A Mediterranean Cruise: Italy, Greece and Croatia

 

Go on an odyssey to the Adriatic and the Mediterranean seas aboard the Nostra Mare Cruise and be mesmerized by these places’ landscapes and their legends.

In Italy, a visit to Venice offers more than 400 bridges where lovers latch on their locks (after scratching in their initials) and throw away the keys, all to swear enduring love. Local legend promises everlasting bliss to those who kiss at sunset on a gondola under the Bridge of Sighs. Spanning the Grand Canal is the Rialto Bridge — the signature architectural piece of Venice that defies conventional engineering laws with its climbing ramps leading to a central portico. While there, it’s best to buy souvenirs from its market stalls. The Tratorria Venixia, on the other hand, offers an Italian staple with their in-house sauce called “Viagra d’Abouville” (no therapeutic claim).

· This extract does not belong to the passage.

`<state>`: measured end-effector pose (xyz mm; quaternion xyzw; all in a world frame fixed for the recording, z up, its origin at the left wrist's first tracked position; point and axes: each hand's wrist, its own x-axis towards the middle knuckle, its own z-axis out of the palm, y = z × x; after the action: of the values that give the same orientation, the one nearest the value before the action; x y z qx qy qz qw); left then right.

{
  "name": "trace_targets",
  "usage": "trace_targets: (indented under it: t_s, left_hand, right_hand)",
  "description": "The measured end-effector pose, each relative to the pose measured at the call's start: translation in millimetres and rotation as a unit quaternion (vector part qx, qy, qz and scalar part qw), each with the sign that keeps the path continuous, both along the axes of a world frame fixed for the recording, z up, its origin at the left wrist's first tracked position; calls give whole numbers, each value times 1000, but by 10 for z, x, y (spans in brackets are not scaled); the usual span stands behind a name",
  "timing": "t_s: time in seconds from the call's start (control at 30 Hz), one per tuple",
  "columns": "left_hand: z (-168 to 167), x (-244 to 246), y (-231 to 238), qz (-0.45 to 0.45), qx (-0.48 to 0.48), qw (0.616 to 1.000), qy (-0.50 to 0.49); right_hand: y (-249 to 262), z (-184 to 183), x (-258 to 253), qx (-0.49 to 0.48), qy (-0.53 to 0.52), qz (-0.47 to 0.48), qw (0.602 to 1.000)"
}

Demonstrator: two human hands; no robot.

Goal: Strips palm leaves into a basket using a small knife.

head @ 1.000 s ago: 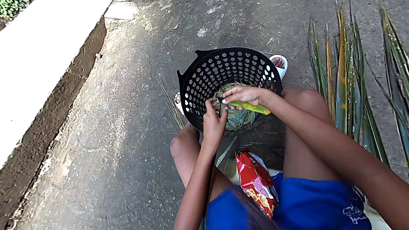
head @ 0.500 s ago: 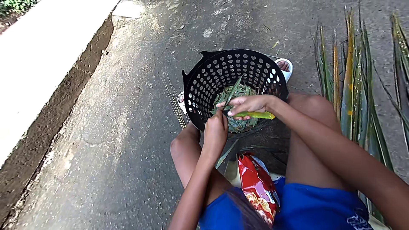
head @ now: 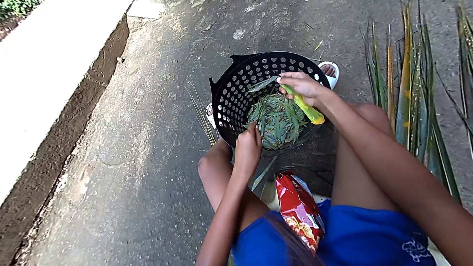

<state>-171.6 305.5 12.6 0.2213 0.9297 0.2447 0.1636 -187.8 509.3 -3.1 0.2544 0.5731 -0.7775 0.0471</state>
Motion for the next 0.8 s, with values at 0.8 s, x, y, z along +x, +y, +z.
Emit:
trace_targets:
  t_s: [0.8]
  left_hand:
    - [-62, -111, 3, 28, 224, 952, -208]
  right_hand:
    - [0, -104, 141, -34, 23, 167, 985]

Meanwhile, a trip to Greece brings you to Santorini — a UNESCO World Heritage site — ranks first among the world’s most romantic places, beating out Venice, Paris and Rome. Oia, a village in the idyllic island, offers some of the most inviting boutiques and white fashion. Here, you can also walk through Santorini’s famous vineyards whose grape vines have been “trained” to creep low on the ground, protecting themselves from the strong winds.

Last but not least, our cruise brought us to Dubrovnik, Croatia, known as the “Pearl of the Adriatic. Another UNESCO World Heritage site, this walled city sustained 650 hits from Serbian and Montenegro artillery in 1991. But the Old Town and its churches, museums, cafes and boutiques were restored, stone by stone. Everything about life in the walled city was preserved with impressive meticulousness.

(By AMBASSADOR JOSE ABETO ZAIDE)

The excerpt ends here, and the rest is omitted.